# Work to be completed
Find the word "gripper" in the listing below. Copy every line that has it.

»»

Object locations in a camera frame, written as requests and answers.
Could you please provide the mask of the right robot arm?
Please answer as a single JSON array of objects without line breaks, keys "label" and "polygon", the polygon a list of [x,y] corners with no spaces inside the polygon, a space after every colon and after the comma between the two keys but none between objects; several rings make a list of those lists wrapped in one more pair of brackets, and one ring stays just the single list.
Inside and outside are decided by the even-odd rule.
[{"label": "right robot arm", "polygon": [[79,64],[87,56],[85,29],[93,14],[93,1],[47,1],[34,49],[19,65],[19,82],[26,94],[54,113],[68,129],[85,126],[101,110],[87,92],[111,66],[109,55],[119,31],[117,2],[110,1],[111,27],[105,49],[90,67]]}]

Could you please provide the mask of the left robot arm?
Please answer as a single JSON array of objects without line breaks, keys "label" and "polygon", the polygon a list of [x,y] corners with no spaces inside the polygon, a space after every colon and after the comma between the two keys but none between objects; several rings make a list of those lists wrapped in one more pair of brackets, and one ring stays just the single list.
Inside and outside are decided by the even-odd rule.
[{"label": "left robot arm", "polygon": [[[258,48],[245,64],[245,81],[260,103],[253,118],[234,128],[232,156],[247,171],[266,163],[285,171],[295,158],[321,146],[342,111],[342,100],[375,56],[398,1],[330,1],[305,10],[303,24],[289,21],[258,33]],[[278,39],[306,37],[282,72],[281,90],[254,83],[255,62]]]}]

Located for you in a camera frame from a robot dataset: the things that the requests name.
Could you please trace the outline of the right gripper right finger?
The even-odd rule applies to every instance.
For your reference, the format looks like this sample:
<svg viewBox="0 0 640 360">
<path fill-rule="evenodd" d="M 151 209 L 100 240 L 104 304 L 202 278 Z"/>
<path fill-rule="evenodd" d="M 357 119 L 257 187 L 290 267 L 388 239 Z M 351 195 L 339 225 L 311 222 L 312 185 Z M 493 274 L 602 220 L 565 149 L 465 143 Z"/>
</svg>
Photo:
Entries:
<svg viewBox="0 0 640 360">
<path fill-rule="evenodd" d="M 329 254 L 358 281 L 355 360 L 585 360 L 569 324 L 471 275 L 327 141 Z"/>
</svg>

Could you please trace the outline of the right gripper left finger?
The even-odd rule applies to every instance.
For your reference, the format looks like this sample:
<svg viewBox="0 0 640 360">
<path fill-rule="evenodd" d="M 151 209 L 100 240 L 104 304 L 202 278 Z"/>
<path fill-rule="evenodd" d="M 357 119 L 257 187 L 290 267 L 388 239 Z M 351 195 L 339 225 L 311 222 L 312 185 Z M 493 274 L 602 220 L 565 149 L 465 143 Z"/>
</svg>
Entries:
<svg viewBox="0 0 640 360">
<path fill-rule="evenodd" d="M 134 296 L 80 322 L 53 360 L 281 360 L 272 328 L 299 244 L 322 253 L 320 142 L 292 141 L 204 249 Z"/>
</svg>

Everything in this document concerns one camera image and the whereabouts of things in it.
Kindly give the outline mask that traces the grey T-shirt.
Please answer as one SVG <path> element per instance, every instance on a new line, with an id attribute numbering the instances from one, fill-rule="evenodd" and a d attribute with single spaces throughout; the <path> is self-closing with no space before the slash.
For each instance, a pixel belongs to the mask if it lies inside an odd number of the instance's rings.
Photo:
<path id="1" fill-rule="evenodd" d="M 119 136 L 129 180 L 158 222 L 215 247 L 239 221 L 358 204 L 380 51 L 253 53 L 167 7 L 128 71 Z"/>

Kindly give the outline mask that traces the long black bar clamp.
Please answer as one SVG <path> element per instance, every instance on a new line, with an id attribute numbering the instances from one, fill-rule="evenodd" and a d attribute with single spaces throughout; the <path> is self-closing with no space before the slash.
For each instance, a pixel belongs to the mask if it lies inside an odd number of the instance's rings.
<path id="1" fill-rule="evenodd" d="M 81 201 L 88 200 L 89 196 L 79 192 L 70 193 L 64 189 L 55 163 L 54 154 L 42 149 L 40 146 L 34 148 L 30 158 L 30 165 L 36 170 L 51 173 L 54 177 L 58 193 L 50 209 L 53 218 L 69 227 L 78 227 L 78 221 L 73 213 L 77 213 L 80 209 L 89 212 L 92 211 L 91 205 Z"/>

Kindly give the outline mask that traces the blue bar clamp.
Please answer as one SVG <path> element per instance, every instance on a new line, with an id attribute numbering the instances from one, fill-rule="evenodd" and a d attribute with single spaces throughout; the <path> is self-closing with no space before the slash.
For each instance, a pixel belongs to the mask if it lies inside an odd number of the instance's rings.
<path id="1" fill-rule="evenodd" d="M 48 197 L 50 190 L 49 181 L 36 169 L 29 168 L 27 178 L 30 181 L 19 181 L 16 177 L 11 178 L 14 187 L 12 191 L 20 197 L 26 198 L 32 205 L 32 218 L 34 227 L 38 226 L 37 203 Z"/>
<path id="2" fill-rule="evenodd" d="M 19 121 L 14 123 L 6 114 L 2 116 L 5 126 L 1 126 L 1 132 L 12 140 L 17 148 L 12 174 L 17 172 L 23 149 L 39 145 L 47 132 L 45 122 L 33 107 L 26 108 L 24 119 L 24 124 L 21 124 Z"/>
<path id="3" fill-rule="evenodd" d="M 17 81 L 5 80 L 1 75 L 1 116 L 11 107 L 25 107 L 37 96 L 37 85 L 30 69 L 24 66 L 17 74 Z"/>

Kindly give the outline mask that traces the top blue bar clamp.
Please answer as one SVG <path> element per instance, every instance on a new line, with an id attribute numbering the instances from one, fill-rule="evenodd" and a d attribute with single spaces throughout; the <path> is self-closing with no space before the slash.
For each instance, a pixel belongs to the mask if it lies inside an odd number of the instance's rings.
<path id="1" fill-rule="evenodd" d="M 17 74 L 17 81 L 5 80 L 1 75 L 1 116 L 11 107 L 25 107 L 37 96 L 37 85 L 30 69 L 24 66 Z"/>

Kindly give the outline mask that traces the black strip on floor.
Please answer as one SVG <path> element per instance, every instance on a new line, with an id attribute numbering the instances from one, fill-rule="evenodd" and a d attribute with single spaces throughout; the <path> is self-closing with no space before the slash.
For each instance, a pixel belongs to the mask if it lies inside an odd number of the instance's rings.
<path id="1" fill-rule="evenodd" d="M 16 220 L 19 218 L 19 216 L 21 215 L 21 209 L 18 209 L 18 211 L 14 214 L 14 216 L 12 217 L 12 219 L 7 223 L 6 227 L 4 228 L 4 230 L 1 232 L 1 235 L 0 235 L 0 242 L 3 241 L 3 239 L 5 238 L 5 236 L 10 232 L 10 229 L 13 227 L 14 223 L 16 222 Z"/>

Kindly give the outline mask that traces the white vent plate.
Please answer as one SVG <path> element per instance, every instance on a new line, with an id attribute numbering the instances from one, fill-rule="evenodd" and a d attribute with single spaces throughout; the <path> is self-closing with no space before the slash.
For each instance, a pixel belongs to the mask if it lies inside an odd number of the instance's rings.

««

# Task result
Could you please trace the outline of the right gripper right finger?
Could you please trace the outline of the right gripper left finger?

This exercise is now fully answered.